◆ Entries taken from a collection
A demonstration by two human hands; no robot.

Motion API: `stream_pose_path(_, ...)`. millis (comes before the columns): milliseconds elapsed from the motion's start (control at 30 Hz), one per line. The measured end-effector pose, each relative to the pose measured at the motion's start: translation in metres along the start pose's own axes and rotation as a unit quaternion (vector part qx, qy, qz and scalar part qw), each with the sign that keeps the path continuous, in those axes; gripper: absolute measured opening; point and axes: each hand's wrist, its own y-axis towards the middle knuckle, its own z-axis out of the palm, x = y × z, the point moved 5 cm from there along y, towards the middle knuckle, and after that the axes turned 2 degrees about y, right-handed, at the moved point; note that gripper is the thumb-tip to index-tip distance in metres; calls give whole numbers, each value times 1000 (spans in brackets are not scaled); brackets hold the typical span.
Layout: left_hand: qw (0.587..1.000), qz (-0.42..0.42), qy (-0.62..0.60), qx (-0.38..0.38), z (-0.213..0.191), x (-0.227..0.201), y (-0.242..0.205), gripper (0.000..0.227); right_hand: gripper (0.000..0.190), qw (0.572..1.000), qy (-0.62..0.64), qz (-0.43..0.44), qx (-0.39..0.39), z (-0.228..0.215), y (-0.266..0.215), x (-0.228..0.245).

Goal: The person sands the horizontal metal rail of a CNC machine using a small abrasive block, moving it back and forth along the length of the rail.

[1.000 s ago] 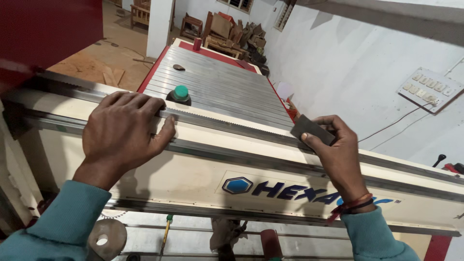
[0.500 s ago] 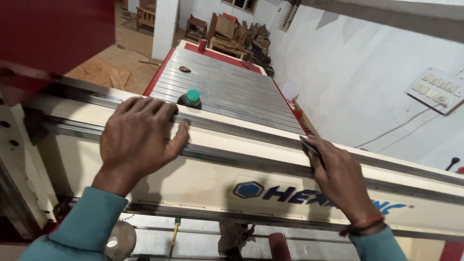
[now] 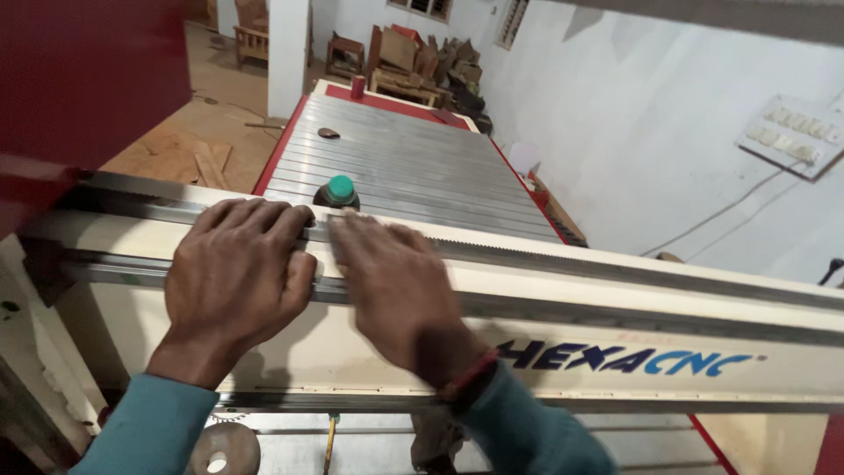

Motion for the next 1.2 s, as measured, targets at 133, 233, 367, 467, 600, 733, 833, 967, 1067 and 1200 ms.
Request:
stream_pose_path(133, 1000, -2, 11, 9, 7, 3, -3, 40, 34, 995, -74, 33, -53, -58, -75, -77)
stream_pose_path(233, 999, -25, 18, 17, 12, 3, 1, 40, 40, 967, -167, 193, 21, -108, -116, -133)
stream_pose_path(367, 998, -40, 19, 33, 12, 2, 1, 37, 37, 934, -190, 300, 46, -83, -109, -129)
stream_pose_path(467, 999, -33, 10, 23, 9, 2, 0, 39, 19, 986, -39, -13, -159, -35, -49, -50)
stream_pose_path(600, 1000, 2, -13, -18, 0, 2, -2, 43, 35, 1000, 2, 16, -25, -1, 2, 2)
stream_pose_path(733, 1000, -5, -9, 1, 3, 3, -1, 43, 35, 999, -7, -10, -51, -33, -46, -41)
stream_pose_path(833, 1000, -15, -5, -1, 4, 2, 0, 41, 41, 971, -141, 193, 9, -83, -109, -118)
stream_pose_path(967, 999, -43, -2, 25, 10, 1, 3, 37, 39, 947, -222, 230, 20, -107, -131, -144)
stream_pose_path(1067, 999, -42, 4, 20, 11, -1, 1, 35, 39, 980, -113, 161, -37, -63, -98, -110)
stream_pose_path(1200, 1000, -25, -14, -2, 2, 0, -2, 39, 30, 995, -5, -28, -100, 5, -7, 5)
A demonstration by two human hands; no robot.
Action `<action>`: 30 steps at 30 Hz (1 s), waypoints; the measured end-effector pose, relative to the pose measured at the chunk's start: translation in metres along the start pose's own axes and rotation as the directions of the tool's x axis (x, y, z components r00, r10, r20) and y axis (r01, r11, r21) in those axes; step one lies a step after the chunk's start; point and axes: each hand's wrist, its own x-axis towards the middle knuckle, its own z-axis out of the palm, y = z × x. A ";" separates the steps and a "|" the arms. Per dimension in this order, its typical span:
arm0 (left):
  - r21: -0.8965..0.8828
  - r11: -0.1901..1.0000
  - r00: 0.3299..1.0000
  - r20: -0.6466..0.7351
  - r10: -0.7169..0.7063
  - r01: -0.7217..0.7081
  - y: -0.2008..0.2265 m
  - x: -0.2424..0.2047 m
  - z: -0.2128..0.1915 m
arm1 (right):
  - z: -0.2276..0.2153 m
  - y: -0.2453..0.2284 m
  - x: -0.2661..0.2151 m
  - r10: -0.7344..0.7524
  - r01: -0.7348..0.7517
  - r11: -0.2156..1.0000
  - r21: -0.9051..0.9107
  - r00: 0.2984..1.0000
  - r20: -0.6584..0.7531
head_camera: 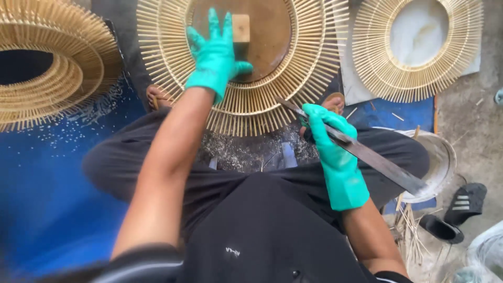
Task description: The recorder uses a metal tool and hands to shape and refine a circular bamboo mirror frame on a workshop floor.
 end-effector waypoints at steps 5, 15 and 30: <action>-0.115 0.984 0.986 0.115 -0.119 0.133 0.016 -0.026 -0.025 | -0.009 0.004 -0.002 -0.070 0.074 0.993 -0.096 0.997 0.040; -0.081 0.996 0.999 -0.006 0.047 -0.047 -0.030 0.005 0.024 | -0.008 0.023 -0.007 -0.101 0.101 0.991 0.092 0.995 -0.005; -0.116 0.974 0.974 0.144 -0.176 0.193 0.012 -0.012 -0.024 | -0.003 0.009 -0.005 -0.115 0.114 0.992 0.061 0.993 0.024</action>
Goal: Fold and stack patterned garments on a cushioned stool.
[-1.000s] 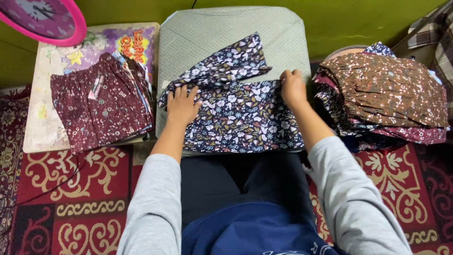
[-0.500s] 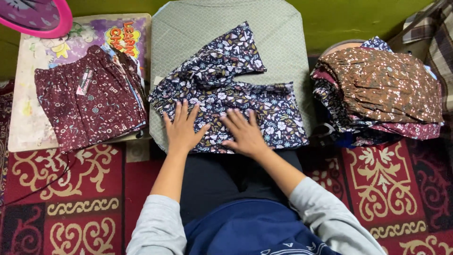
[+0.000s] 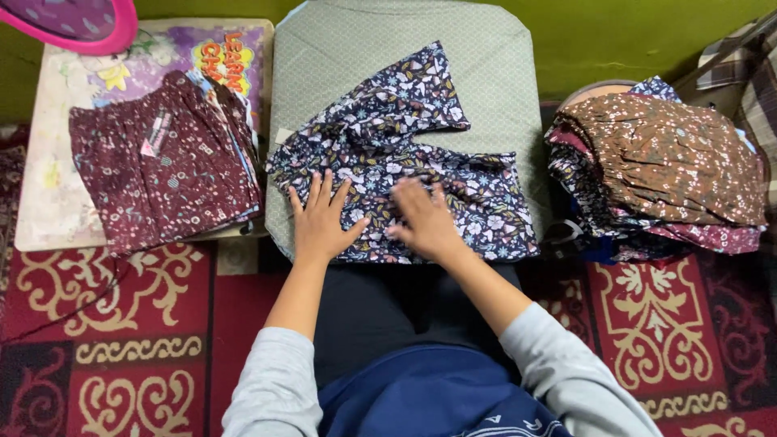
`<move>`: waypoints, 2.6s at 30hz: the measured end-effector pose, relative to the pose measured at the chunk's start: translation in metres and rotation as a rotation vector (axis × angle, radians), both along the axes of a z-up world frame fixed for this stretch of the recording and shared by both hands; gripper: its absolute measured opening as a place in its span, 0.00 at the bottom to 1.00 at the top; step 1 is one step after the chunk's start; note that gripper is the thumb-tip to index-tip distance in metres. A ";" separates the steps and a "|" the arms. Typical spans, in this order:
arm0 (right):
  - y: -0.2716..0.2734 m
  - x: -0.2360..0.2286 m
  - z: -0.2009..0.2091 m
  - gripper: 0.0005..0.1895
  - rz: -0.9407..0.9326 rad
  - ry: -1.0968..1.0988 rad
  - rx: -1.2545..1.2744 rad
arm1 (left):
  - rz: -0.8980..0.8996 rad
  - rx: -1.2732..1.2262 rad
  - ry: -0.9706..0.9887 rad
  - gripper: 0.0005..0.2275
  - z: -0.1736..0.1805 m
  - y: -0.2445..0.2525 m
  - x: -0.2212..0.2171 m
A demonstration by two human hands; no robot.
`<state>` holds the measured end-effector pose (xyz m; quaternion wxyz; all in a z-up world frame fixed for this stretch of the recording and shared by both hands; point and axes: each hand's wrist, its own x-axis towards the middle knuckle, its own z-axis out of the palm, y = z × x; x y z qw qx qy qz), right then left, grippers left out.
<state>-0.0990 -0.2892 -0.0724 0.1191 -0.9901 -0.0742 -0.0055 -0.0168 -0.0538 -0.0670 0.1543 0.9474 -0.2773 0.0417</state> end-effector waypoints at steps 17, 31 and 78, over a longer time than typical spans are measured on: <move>-0.144 0.067 -0.050 0.15 -0.351 -0.261 0.018 | -0.012 0.014 -0.030 0.36 -0.002 0.002 0.001; -0.219 0.208 -0.092 0.18 -0.562 0.099 0.045 | 0.014 -0.082 -0.094 0.36 0.003 0.001 -0.004; -0.222 0.095 -0.052 0.13 -0.417 -0.218 0.010 | 0.187 -0.094 -0.116 0.30 -0.007 0.003 -0.001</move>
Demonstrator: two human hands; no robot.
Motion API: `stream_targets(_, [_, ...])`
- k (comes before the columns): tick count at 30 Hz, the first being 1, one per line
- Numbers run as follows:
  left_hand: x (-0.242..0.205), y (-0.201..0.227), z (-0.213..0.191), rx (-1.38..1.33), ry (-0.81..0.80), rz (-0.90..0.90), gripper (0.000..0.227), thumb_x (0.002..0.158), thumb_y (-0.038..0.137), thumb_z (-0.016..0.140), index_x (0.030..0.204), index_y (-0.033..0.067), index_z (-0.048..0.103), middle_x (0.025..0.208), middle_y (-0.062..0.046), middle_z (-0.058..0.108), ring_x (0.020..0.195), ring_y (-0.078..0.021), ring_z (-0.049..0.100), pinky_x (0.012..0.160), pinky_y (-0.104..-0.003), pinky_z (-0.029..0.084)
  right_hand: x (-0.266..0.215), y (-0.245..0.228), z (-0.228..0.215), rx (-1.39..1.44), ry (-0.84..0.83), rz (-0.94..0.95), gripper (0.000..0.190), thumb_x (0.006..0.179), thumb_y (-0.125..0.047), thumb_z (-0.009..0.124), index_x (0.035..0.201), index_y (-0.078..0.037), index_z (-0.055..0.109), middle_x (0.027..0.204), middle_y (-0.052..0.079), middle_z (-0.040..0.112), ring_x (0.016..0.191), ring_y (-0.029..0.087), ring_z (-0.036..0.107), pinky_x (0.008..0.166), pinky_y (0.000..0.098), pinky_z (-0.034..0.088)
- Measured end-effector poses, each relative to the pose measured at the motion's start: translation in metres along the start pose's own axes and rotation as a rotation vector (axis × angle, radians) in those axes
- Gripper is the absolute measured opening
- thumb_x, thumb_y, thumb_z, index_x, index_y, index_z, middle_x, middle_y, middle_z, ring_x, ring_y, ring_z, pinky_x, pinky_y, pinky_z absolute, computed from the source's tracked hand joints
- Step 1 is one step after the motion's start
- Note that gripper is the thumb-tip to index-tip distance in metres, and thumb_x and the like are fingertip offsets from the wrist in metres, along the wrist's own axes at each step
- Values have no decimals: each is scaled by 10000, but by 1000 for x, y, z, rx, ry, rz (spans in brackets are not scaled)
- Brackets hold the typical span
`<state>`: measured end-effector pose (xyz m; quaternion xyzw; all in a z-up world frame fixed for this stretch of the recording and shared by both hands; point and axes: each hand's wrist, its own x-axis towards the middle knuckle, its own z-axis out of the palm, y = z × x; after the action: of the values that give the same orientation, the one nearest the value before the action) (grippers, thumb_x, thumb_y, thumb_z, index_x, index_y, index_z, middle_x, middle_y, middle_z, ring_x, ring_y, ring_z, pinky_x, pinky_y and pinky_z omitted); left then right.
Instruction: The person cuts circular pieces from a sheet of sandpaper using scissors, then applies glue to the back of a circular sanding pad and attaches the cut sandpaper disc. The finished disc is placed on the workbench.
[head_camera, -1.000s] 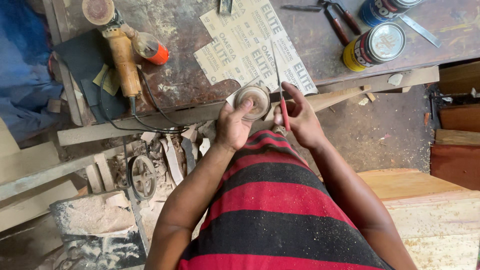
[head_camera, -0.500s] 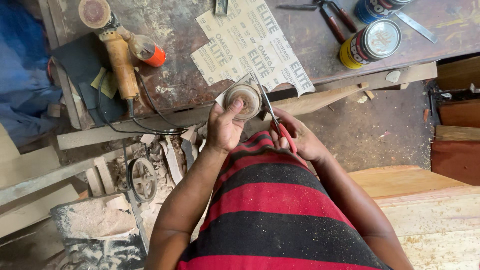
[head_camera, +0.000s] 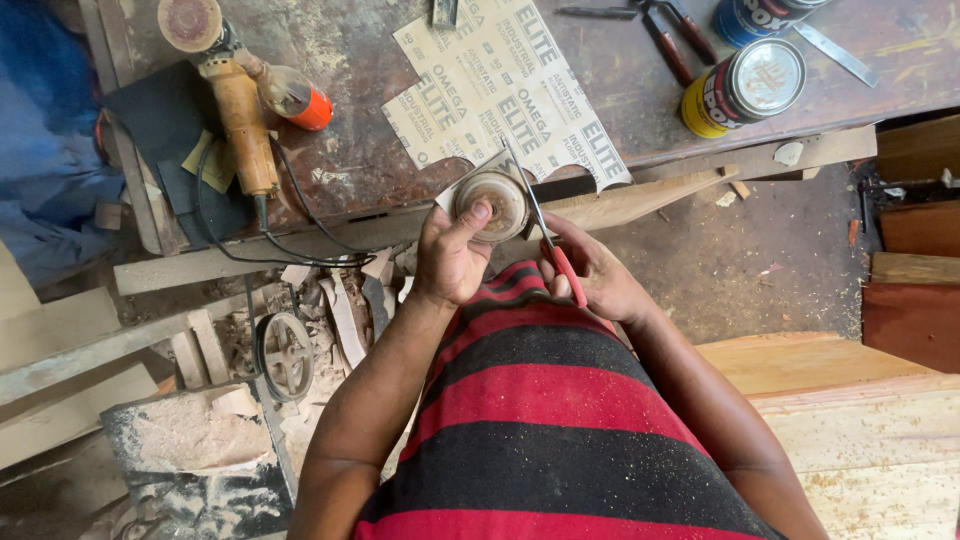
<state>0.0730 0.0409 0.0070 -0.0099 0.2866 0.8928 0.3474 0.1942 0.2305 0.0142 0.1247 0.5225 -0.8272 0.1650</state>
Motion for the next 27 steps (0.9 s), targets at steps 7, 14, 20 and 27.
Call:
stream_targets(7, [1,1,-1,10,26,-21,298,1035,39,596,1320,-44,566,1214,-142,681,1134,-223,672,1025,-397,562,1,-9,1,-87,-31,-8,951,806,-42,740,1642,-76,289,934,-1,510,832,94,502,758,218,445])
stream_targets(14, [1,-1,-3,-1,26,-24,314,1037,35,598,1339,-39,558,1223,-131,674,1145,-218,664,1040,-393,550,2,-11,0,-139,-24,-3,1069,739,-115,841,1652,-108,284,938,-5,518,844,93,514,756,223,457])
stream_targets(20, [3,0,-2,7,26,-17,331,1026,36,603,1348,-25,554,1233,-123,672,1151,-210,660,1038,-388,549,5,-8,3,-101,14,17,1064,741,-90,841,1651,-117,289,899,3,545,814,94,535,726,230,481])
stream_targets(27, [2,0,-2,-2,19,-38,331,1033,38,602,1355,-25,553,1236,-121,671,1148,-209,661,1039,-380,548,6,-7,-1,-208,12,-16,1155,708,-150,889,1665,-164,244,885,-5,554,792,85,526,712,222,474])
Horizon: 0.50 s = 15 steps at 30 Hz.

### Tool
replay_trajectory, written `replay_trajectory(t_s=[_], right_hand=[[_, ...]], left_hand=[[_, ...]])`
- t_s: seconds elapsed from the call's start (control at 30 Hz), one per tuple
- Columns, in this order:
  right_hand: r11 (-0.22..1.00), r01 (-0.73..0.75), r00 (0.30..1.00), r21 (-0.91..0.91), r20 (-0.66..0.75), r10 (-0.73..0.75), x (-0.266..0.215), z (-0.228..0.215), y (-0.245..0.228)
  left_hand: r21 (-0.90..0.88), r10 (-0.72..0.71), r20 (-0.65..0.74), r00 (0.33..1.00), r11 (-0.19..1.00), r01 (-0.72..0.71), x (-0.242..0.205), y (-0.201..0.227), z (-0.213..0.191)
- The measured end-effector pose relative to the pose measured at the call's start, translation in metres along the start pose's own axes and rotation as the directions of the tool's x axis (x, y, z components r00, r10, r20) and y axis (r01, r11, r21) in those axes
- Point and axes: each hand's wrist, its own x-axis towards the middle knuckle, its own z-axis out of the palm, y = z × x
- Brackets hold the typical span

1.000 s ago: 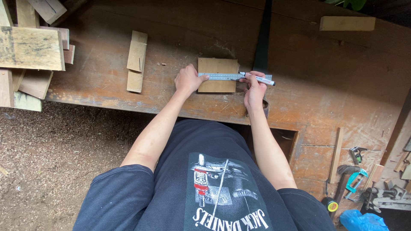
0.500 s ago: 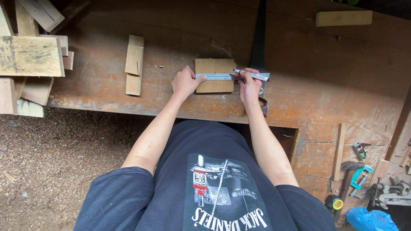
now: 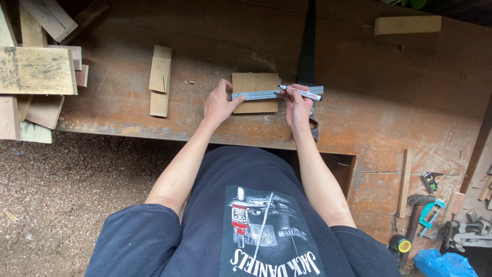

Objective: The person measures small wooden pieces with a metal ruler and marks them with a marker on a workbench. They repeatedly position the ruler, align it with the wood edges, and draw lines to indicate cut or assembly points.

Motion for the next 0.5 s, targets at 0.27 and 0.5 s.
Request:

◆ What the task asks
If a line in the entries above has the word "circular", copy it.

◆ Response to this exercise
Task description: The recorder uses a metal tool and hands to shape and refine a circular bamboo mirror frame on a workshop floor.
Instruction: The person cuts circular pieces from a sheet of sandpaper using scissors, then applies glue to the back of a circular sanding pad and attaches the cut sandpaper disc. The finished disc is placed on the workbench.

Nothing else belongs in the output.